Regardless of the moral, ethical, or legal considerations surrounding those who enter into surrogate parenting contracts, Right to Life of Michigan opposes surrogate parenting because the life of the child so conceived may be threatened as a result of the contractual agreement.

Abortion is likely to be used to insure that the child meets the contractual criteria. The purchasing couple may be happy with a perfect baby, but what happens if a couple learns that the baby is “imperfect” before birth? (Amniocentesis and other prenatal testing procedures are often used to seek out an “imperfect” unborn child. Assuredly, “quality control” will be achieved through abortion. Some surrogate contracts even provide for prenatal testing and agreements to abortion if disabilities are detected.) It is even possible to specify in a contract the right sex of a surrogate parented child; the “wrong” sex can simply be aborted. The unborn child has no protection – the 1973 Roe vs. Wade Supreme Court decision invalidates all attempts to save the life of the unborn child that fails to meet contractual criteria.

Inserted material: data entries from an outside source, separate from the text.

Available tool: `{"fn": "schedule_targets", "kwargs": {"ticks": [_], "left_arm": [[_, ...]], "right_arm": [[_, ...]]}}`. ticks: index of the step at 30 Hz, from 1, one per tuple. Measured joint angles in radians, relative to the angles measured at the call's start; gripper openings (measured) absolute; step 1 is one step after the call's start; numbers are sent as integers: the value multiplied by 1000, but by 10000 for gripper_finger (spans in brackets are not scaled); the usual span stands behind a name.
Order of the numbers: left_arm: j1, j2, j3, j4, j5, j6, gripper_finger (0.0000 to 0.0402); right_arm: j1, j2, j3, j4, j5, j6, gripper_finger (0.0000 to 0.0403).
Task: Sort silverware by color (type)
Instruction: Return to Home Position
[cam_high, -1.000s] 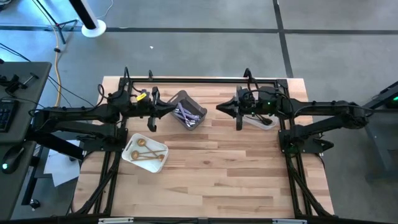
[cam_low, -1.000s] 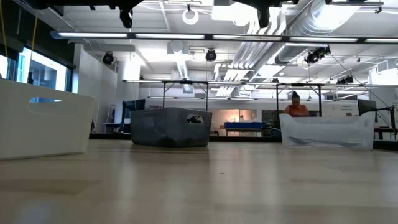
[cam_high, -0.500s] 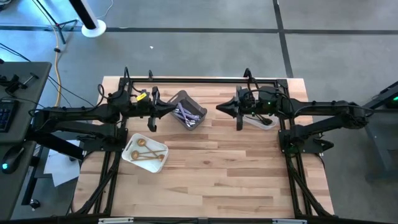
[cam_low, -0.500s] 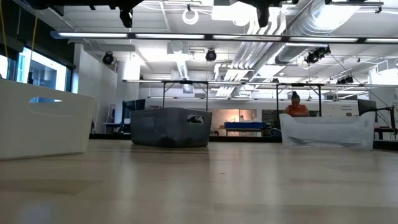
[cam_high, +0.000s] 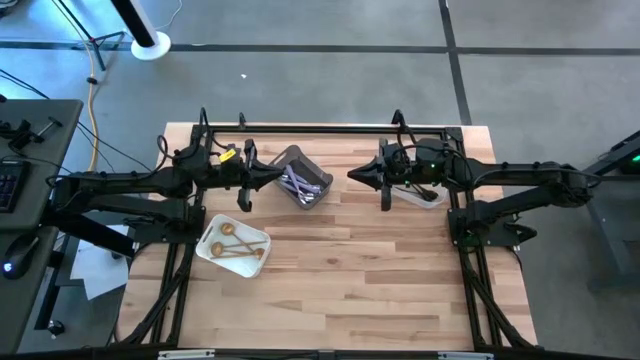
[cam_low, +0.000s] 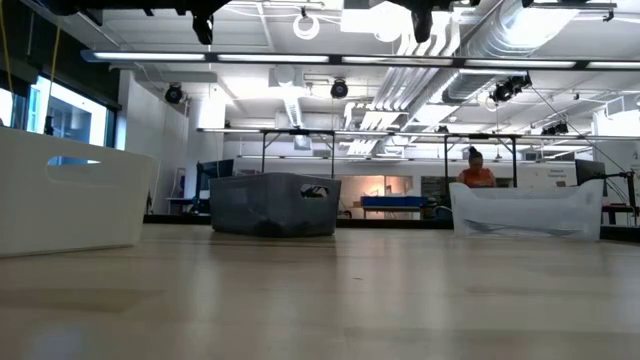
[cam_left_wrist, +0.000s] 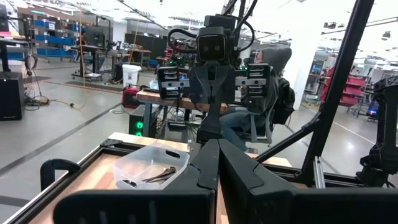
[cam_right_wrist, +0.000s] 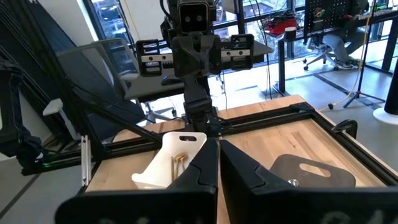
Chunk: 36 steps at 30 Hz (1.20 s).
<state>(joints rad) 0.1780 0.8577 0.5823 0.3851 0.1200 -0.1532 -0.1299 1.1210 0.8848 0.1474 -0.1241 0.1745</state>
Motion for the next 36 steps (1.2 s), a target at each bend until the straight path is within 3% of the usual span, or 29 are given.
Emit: {"fn": "schedule_targets", "kwargs": {"ticks": [22,31,36], "left_arm": [[-44,-37,-1,0,-42,-35,0],[-123,-132,-2,-94,-51,-18,0],[-128,-244,-18,-110,-28,16,0]], "right_arm": [[0,0,0,-36,0,2,0],[0,0,0,-42,-13,6,0],[0,0,0,-42,-52,2,0]]}}
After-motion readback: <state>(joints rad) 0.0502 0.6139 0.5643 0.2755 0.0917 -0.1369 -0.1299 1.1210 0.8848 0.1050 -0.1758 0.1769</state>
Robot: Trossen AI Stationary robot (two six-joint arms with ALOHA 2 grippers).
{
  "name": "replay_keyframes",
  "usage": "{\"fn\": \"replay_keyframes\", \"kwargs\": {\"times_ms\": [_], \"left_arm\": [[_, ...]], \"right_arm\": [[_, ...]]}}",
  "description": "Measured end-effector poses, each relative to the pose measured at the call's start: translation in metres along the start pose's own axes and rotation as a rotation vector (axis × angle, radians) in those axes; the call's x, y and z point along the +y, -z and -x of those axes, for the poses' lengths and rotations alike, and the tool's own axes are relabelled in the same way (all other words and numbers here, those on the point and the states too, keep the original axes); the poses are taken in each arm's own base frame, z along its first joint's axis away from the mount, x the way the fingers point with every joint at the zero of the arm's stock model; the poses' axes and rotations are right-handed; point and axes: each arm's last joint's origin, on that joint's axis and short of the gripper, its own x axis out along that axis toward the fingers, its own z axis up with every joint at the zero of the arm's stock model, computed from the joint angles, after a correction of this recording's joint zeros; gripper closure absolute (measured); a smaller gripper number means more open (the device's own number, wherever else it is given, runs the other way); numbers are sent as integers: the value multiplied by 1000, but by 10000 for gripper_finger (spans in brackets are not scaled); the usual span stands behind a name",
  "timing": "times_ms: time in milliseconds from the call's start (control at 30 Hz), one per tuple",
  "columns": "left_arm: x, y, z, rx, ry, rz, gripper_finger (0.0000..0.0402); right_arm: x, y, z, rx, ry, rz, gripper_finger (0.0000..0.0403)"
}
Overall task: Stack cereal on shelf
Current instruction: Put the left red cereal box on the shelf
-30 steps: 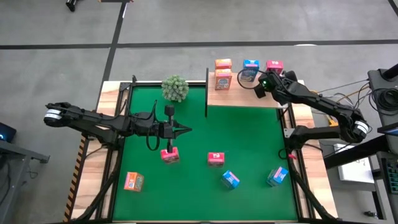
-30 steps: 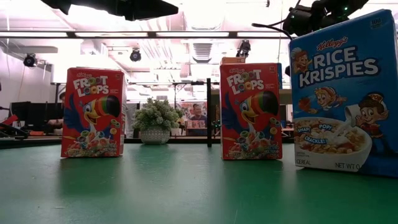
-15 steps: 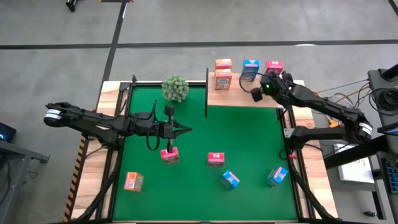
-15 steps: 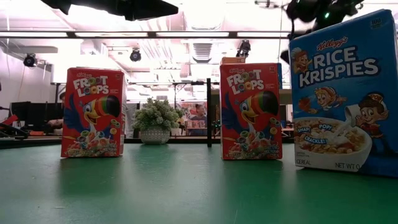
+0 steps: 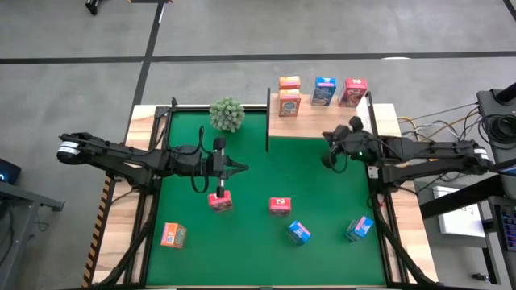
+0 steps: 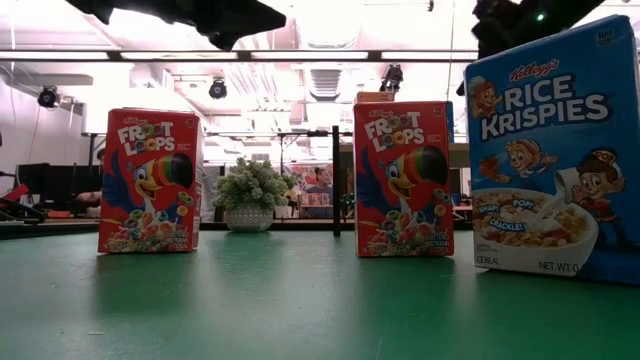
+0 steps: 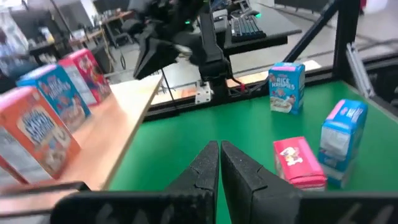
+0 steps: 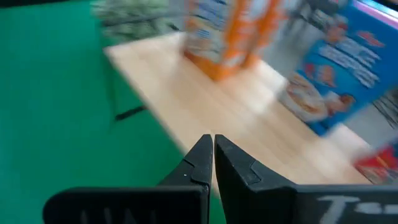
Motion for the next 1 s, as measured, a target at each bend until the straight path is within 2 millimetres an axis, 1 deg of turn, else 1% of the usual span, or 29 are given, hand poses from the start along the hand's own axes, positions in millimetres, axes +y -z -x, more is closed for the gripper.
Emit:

Infanticide will likely be considered in instances of a handicapped child’s birth. If the unborn child escapes detection and upon birth does not meet “perfection” standards, there is a threat that even necessary medical treatment (food and drink) will be withdrawn from the innocent life. As seen in the Indiana Baby Doe case, withdrawal of treatment (infanticide) is a reality when a baby fails to meet parental expectations.

The surrogate mother is victimized. The hired mother, whose genetic contribution is 50 percent of the end product becomes a warehousing agent. Often the subliminal force behind a woman’s decision to “rent her womb” is attaining money to relieve financial stress. Truly, she is victimized. Her body is used. The practice of surrogate parenting has made human life a marketable product, and this should not be. Born and unborn children are precious and must be protected. In the surrogate arrangement, there are no guarantees that the defenseless child will be protected.

A 1979 March of Dimes survey showed that, in 97 percent of the cases where the amniocentesis test showed the unborn child was “imperfect,” abortion was chosen.

The potential for the destruction of children of surrogate parenting arrangements by abortion or infanticide impels Right to Life of Michigan to stand firm in opposition to surrogate parenting.